* _Task to complete_
A verbatim copy of all entries is the expected output.
Top of Materials provided
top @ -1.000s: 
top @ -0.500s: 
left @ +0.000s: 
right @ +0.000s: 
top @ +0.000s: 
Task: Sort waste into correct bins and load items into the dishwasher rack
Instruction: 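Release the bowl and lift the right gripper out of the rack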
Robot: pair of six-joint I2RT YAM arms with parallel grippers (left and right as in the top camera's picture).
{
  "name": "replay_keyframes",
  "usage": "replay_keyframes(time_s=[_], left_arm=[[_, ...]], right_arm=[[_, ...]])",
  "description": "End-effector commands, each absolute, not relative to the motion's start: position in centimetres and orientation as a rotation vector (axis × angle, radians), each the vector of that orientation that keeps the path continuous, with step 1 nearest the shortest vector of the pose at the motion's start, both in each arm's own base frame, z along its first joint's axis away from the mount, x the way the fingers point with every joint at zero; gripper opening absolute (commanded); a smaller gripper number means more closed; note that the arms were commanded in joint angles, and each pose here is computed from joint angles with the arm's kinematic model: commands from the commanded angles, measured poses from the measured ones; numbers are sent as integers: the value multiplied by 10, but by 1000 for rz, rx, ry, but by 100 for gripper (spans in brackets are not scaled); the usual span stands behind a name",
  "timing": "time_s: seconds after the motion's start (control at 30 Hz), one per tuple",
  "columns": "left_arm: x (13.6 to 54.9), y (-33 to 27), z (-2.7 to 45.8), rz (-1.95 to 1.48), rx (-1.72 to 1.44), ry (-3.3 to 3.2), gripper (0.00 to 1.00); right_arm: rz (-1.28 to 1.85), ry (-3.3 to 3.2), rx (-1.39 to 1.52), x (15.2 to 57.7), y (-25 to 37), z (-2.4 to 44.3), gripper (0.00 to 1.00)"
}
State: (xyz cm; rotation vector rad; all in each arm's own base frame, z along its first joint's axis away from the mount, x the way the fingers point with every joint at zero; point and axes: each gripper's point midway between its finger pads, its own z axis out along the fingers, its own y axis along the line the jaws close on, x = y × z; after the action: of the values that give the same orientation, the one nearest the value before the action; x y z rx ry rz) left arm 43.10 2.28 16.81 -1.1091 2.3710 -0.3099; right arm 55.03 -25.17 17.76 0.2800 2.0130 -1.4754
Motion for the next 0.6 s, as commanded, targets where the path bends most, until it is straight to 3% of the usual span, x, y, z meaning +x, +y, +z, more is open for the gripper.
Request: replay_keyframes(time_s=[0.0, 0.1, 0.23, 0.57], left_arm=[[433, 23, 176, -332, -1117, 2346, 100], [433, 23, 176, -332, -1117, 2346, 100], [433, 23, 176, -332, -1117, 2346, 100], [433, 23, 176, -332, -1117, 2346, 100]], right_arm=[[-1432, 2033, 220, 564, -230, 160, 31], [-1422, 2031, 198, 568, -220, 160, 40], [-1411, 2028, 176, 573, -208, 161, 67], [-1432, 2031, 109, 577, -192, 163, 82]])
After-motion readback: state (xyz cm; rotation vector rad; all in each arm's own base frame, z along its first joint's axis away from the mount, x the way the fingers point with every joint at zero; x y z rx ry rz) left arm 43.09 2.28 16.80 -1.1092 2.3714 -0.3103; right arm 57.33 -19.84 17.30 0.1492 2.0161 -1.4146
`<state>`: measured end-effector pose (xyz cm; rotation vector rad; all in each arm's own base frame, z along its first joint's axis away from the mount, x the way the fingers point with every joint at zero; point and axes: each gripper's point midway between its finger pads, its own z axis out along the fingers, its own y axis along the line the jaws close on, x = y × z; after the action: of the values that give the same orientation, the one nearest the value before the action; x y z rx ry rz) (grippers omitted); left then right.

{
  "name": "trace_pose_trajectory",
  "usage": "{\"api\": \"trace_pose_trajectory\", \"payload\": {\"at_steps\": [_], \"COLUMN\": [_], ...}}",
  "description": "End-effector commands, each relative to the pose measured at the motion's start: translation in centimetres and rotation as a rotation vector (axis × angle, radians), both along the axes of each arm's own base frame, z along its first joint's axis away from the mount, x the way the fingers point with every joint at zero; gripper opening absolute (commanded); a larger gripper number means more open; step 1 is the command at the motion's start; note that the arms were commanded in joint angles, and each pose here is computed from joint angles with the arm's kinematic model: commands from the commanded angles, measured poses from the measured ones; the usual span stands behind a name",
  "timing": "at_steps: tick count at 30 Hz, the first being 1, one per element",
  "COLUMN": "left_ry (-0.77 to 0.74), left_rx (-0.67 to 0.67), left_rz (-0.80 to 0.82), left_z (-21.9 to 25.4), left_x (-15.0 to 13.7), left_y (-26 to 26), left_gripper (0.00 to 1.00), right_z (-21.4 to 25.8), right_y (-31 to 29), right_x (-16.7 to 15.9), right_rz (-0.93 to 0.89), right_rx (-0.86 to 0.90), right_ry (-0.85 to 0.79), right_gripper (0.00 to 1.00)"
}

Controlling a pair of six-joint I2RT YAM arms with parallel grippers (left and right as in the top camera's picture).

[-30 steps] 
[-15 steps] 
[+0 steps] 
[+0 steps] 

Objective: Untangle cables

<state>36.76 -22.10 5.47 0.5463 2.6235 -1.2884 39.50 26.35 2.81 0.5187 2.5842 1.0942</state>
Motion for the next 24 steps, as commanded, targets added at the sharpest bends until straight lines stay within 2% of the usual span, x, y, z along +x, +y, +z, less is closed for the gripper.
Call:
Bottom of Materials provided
* _Written answer_
top @ -1.000s: 
top @ -0.500s: 
left @ +0.000s: 
right @ +0.000s: 
top @ +0.000s: 
Task: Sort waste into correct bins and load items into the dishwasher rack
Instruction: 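Release the bowl and lift the right gripper out of the rack
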Robot: pair of six-joint I2RT YAM arms with parallel grippers (left and right as in the top camera's picture).
{
  "name": "replay_keyframes",
  "usage": "replay_keyframes(time_s=[_], left_arm=[[_, ...]], right_arm=[[_, ...]])",
  "description": "End-effector commands, each absolute, not relative to the motion's start: position in centimetres and orientation as a rotation vector (axis × angle, radians), each the vector of that orientation that keeps the path continuous, with step 1 nearest the shortest vector of the pose at the motion's start, both in each arm's own base frame, z along its first joint's axis away from the mount, x the way the fingers point with every joint at zero; gripper opening absolute (commanded); a smaller gripper number means more closed; note that the arms were commanded in joint angles, and each pose here is computed from joint angles with the arm's kinematic model: commands from the commanded angles, measured poses from the measured ones; numbers are sent as integers: the value multiplied by 10, but by 1000 for rz, rx, ry, but by 100 for gripper (spans in brackets are not scaled); the usual span stands behind a name",
  "timing": "time_s: seconds after the motion's start (control at 30 Hz), one per tuple",
  "columns": "left_arm: x (13.6 to 54.9), y (-33 to 27), z (-2.7 to 45.8), rz (-1.95 to 1.48), rx (-1.72 to 1.44), ry (-3.3 to 3.2), gripper (0.00 to 1.00); right_arm: rz (-1.28 to 1.85), ry (-3.3 to 3.2), rx (-1.39 to 1.52), x (15.2 to 57.7), y (-25 to 37), z (-2.4 to 44.3), gripper (0.00 to 1.00)"
}
State: (xyz cm; rotation vector rad; all in each arm's own base frame, z along its first joint's axis away from the mount, x the way the fingers point with every joint at zero; point and axes: each gripper's point midway between its finger pads, its own z axis out along the fingers, its own y axis along the line the jaws close on, x = y × z; after the action: of the values that give the same orientation, the one nearest the value before the action; x y z rx ry rz) left arm 43.10 2.28 16.81 -1.1091 2.3710 -0.3099; right arm 55.03 -25.17 17.76 0.2800 2.0130 -1.4754
Motion for the next 0.6 s, as commanded, targets where the path bends most, until it is straight to 3% of the usual span, x, y, z meaning +x, +y, +z, more is open for the gripper.
Request: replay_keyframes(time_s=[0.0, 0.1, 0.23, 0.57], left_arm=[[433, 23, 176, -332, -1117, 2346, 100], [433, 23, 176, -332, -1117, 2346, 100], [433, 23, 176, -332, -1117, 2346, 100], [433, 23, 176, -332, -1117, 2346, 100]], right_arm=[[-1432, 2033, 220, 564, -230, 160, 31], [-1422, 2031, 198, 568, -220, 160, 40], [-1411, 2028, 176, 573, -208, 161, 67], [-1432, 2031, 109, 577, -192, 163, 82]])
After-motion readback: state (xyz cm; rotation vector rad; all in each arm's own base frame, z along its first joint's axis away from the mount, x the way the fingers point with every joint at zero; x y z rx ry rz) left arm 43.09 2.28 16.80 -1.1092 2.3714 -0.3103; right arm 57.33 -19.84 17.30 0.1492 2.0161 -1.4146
`<state>`: measured end-effector pose (xyz cm; rotation vector rad; all in each arm's own base frame, z along its first joint's axis away from the mount, x the way the fingers point with every joint at zero; point and axes: each gripper's point midway between its finger pads, its own z axis out along the fingers, its own y axis along the line the jaws close on, x = y × z; after the action: of the values that give the same orientation, the one nearest the value before the action; x y z rx ry rz) (grippers omitted); left then right.

{
  "name": "trace_pose_trajectory",
  "usage": "{\"api\": \"trace_pose_trajectory\", \"payload\": {\"at_steps\": [_], \"COLUMN\": [_], ...}}",
  "description": "End-effector commands, each relative to the pose measured at the motion's start: translation in centimetres and rotation as a rotation vector (axis × angle, radians), both along the axes of each arm's own base frame, z along its first joint's axis away from the mount, x the way the fingers point with every joint at zero; gripper opening absolute (commanded); a larger gripper number means more open; step 1 is the command at the motion's start; note that the arms were commanded in joint angles, and each pose here is computed from joint angles with the arm's kinematic model: commands from the commanded angles, measured poses from the measured ones; the usual span stands behind a name",
  "timing": "at_steps: tick count at 30 Hz, the first being 1, one per element",
  "COLUMN": "left_ry (-0.77 to 0.74), left_rx (-0.67 to 0.67), left_rz (-0.80 to 0.82), left_z (-21.9 to 25.4), left_x (-15.0 to 13.7), left_y (-26 to 26), left_gripper (0.00 to 1.00), right_z (-21.4 to 25.8), right_y (-31 to 29), right_x (-16.7 to 15.9), right_rz (-0.93 to 0.89), right_rx (-0.86 to 0.90), right_ry (-0.85 to 0.79), right_gripper (0.00 to 1.00)"
}

Controlling a pair of six-joint I2RT YAM arms with parallel grippers (left and right as in the top camera's picture).

[-30 steps] 
[-15 steps] 
[+0 steps] 
[+0 steps] 

Objective: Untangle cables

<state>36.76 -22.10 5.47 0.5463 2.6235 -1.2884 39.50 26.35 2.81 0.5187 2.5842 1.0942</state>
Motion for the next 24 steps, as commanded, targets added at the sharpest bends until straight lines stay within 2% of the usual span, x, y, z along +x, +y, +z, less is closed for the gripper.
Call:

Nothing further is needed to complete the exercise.